THE KILLER CALLED DOI SUTHEP: CHIANG MAI

Running up Doi Suthep Mountain with the Thai Davis Cup Team
Whenever the Thai tennis teams trained for an important event, we often traveled to the northern Thai province of Chiang Mai.  It helped to focus the players by getting away from the distractions of Bangkok and was also ideal because of the opportunity to run up Doi Suthep, the mountain that overlooks Chiang Mai.  It’s a daunting run but always meant that my players were in the best possible shape when competition time came around.

Apart from the regular on-court sessions in Chiang Mai we would conduct an early morning run before breakfast, either a lap of the city or a 5k run part way up Doi Suthep. These morning runs were always competitive and although I would be first on the runs at the beginning of our stints in Chiang Mai, soon the players would be running past me and I would be finishing back in the pack!
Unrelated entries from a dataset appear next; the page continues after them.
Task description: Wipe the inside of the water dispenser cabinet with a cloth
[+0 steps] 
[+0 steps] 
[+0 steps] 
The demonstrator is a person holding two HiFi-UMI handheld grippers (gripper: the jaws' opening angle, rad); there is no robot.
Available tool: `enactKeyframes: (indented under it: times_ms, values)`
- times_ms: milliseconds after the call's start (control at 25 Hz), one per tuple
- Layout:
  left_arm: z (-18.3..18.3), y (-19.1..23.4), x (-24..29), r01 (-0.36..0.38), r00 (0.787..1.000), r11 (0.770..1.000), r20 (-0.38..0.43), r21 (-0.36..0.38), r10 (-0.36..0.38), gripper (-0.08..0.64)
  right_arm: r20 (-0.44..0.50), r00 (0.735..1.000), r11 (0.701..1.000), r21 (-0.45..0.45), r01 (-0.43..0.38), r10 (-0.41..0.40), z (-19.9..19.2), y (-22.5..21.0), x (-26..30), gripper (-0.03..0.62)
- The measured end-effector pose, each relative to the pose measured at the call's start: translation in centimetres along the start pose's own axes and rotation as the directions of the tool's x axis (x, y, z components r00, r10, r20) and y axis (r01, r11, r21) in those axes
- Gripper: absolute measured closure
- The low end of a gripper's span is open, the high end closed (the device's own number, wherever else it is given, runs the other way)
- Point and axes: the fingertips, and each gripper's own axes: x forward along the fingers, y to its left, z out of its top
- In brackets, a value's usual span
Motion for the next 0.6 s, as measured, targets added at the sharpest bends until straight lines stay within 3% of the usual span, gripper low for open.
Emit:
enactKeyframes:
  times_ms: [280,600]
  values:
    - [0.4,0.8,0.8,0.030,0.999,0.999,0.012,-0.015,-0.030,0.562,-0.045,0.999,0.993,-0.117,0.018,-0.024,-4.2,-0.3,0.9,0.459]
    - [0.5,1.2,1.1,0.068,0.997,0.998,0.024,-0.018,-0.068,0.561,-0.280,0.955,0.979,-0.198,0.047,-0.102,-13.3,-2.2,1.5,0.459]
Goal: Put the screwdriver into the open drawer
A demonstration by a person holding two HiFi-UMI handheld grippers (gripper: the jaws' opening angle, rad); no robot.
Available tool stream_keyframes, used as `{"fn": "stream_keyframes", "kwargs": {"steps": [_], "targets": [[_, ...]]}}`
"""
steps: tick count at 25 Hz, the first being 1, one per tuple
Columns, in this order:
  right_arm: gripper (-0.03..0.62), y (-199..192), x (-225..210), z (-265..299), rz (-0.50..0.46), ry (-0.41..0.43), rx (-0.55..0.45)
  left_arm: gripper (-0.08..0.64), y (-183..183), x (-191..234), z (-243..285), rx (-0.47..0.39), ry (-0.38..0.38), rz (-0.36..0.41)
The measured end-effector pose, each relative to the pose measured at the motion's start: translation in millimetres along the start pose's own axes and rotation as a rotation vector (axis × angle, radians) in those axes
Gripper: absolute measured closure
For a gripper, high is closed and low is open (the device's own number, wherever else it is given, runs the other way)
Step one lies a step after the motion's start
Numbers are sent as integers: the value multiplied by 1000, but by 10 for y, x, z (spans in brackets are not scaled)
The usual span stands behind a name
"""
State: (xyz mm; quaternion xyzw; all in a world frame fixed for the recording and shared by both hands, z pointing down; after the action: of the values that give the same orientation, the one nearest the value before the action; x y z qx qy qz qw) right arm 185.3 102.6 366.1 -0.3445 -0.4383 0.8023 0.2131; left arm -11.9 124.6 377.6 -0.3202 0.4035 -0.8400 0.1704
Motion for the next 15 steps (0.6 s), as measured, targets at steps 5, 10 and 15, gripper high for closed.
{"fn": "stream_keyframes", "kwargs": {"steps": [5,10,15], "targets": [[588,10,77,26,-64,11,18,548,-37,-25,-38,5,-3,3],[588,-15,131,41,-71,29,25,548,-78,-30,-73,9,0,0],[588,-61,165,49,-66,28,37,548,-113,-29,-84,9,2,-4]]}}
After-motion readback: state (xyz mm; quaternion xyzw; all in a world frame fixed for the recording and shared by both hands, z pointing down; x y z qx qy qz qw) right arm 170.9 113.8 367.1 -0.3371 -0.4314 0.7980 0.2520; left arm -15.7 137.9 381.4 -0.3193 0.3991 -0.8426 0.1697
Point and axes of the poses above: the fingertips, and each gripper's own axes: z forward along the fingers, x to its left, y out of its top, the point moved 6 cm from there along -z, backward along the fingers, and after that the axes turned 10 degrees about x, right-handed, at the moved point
Running Doi Suthep was one of the toughest runs I have ever done.  Marina Beach in Chennai, India was difficult because of the length of the beach and the soft sand that made it difficult to get a good footing, but Doi Suthep was tougher.  As you climbed higher up Doi Suthep the air became thinner and the incline steeper.  It was every bit as much a test of character as it was a test of fitness.

I can honestly say that I remember my runs in the various countries I visited with better recall than the matches played there. While in Tel Aviv, Israel I went running through the streets with a woman I was coaching on the tour.  We eventually got lost and as darkness began to fall she began to panic, fearing that we would be stranded miles from our hotel with no way to find our way back. After many wrong turns and numerous stops to ask for directions we eventually did make it back! 

While I was still playing competitive tennis I had a regular Sunday run from the township of Bluff at the southern most tip of New Zealand, to Invercargill.  Someone would drive me to Bluff on a Sunday morning and I would run the 15 miles back home. It seemed to always be either cold, wet or windy, and often all three conditions on the same day was the norm. 

I must have run around Lumpini Park in the centre of Bangkok several hundred times.  It was never boring as the thousands of people in the park kept you motivated with their running styles, unusual running attire and crazy warm up routines.  You had to plan your run so that you finished before 8:00am or started after 6:00pm so that the Thai National Anthem didn’t break your run. The whole park would stand still in respect for the 2-3 minutes and then snap back into action once the music had finished. This ritual is repeated at the same time in parks and government buildings every day throughout Thailand.

But for sheer difficulty Doi Suthep was the toughest. I’m glad I don’t have to do that run anymore.